» **EXERCISE AIM**: Take each line of the data that contains the string "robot" and copy it.

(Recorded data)

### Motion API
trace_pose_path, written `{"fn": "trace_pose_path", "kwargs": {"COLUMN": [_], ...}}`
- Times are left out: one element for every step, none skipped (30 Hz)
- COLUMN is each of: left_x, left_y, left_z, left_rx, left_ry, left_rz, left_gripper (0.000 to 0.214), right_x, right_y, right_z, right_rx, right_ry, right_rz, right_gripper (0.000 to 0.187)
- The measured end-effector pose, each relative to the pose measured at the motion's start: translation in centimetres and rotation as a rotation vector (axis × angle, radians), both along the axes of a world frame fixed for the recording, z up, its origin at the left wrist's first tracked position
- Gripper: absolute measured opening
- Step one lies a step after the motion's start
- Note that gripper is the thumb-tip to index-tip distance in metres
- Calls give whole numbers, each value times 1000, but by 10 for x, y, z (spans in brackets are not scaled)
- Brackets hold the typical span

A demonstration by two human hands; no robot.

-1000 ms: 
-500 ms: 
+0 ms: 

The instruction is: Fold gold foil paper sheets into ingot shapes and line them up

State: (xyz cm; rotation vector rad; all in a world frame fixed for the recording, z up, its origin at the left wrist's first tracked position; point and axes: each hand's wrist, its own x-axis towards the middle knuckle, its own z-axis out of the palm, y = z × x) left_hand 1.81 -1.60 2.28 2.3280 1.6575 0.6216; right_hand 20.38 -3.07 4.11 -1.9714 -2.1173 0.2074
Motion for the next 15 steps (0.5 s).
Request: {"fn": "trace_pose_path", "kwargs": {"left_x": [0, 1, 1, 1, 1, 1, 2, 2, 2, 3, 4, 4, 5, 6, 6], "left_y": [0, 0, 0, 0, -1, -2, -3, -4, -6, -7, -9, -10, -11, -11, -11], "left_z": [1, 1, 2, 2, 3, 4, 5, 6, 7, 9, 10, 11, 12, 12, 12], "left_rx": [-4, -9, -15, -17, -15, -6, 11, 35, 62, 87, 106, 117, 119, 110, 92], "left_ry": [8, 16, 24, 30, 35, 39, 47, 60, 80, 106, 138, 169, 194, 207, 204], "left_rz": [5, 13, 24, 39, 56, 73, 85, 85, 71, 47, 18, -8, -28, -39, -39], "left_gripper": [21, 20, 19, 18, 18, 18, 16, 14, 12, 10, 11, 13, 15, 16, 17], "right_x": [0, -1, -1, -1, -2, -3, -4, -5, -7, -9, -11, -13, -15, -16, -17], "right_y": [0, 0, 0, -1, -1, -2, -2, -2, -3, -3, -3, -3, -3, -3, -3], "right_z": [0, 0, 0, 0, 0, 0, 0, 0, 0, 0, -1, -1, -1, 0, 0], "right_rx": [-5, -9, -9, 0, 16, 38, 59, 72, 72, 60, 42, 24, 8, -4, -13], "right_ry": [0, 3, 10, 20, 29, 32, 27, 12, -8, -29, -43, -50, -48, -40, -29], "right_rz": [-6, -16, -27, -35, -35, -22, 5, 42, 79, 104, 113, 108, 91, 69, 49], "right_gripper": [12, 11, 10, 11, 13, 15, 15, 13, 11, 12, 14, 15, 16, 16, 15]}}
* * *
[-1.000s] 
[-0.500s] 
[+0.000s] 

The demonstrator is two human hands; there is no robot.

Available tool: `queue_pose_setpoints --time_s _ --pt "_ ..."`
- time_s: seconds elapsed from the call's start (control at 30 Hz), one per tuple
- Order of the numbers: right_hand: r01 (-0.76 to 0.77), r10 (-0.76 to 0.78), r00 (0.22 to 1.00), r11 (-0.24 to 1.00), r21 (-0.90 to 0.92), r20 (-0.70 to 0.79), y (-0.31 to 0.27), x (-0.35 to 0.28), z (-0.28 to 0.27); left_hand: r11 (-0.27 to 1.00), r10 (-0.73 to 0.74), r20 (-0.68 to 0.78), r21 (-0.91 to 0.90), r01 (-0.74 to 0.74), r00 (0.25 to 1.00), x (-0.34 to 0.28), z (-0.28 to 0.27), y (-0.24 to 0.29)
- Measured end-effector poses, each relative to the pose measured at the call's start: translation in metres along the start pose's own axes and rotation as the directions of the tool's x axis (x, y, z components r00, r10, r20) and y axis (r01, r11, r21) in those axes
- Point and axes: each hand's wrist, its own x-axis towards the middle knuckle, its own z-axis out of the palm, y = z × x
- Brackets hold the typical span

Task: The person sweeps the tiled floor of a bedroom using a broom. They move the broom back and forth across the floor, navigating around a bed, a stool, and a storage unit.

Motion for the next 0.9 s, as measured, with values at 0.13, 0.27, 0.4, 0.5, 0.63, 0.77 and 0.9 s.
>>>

» **RESULT**:
A demonstration by two human hands; no robot.
The demonstrator is two human hands; there is no robot.

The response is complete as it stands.